**What you are asked to do**
Make an exact copy of the data below, leaving out every picture.

**Recorded data**
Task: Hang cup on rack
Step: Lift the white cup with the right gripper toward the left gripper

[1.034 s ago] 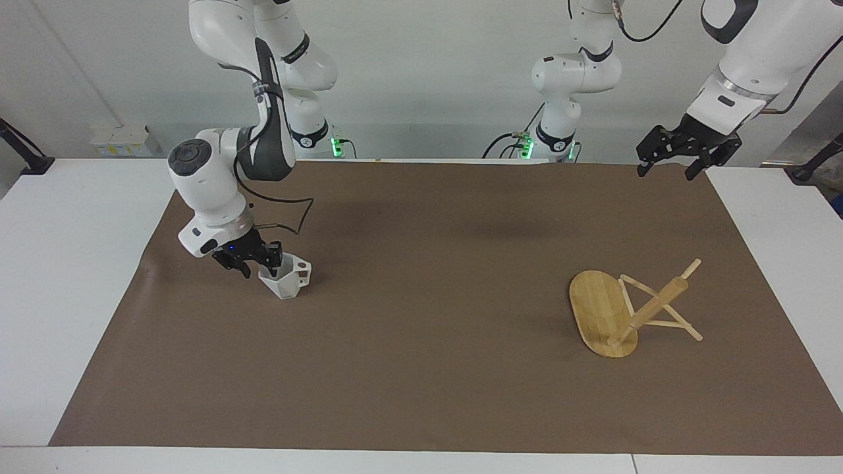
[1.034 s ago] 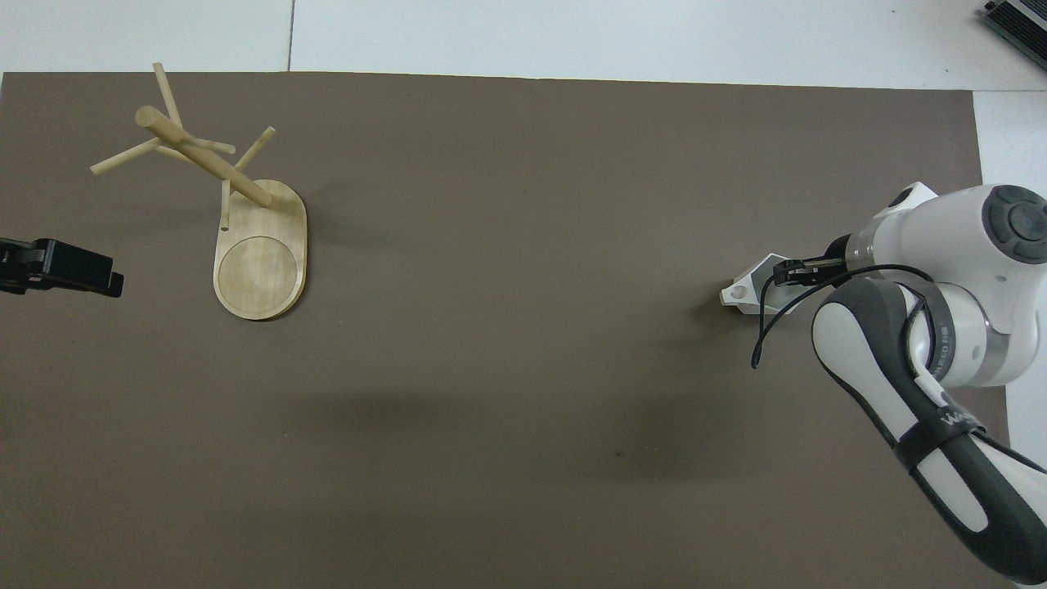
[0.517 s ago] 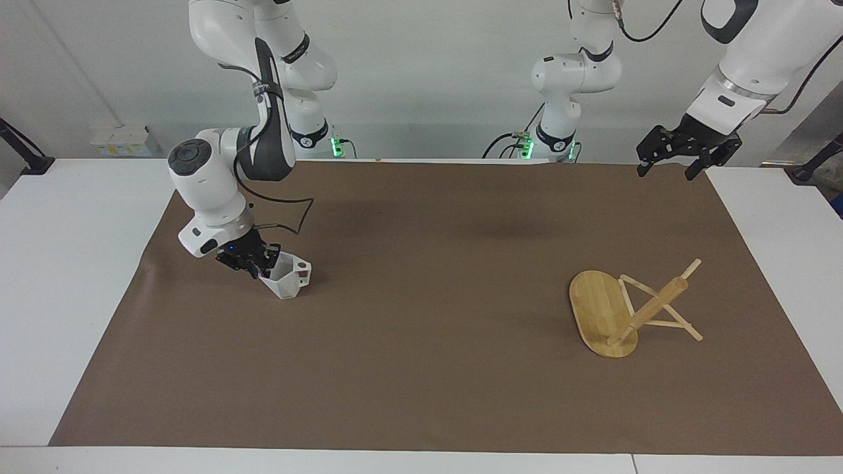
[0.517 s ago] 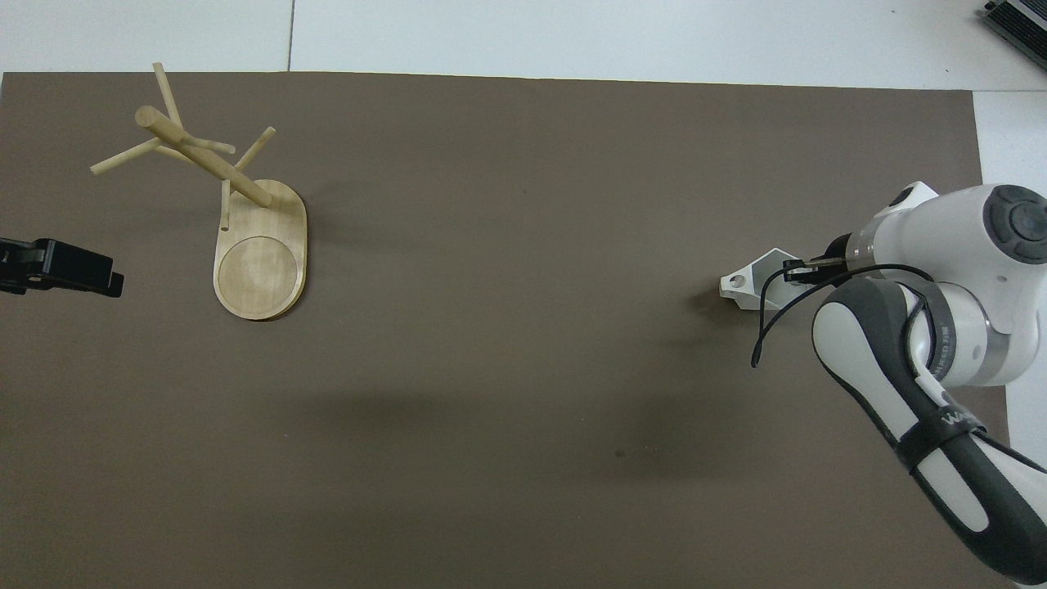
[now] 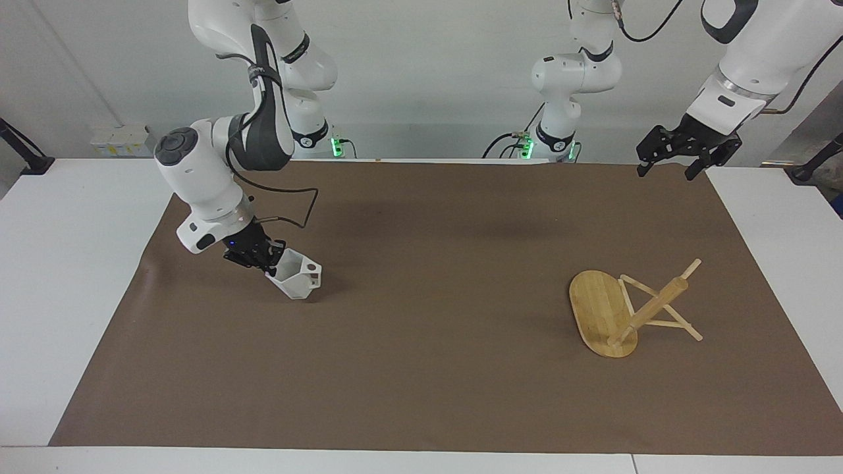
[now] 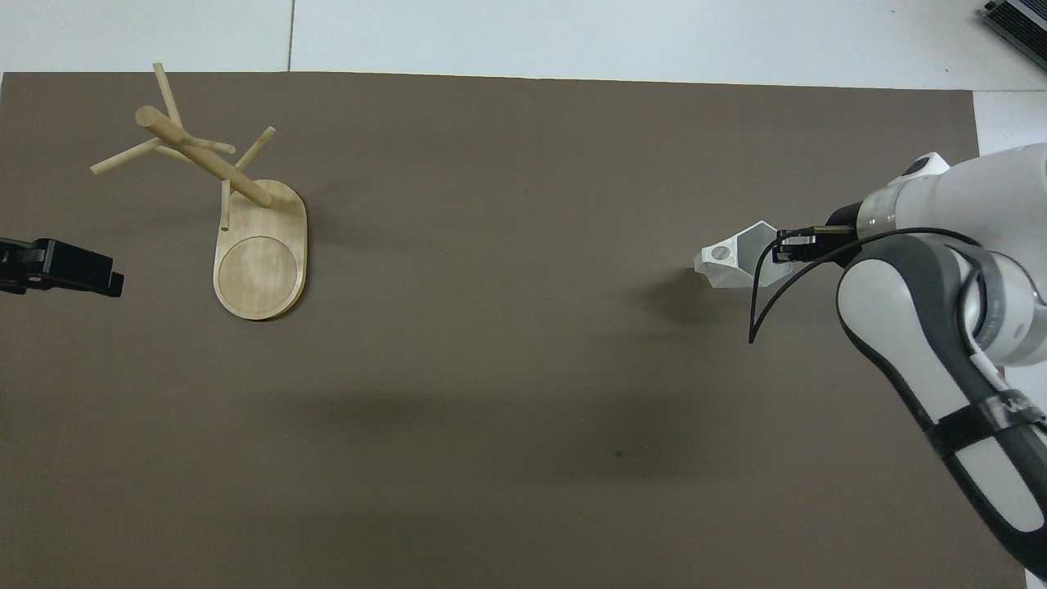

**Problem solution**
Task: Hang cup on rack
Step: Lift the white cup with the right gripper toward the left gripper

[1.034 s ago] 
[1.034 s ago] 
[0.517 s ago] 
[0.517 s ago] 
[now] 
[now] 

The response to the exercise is complete.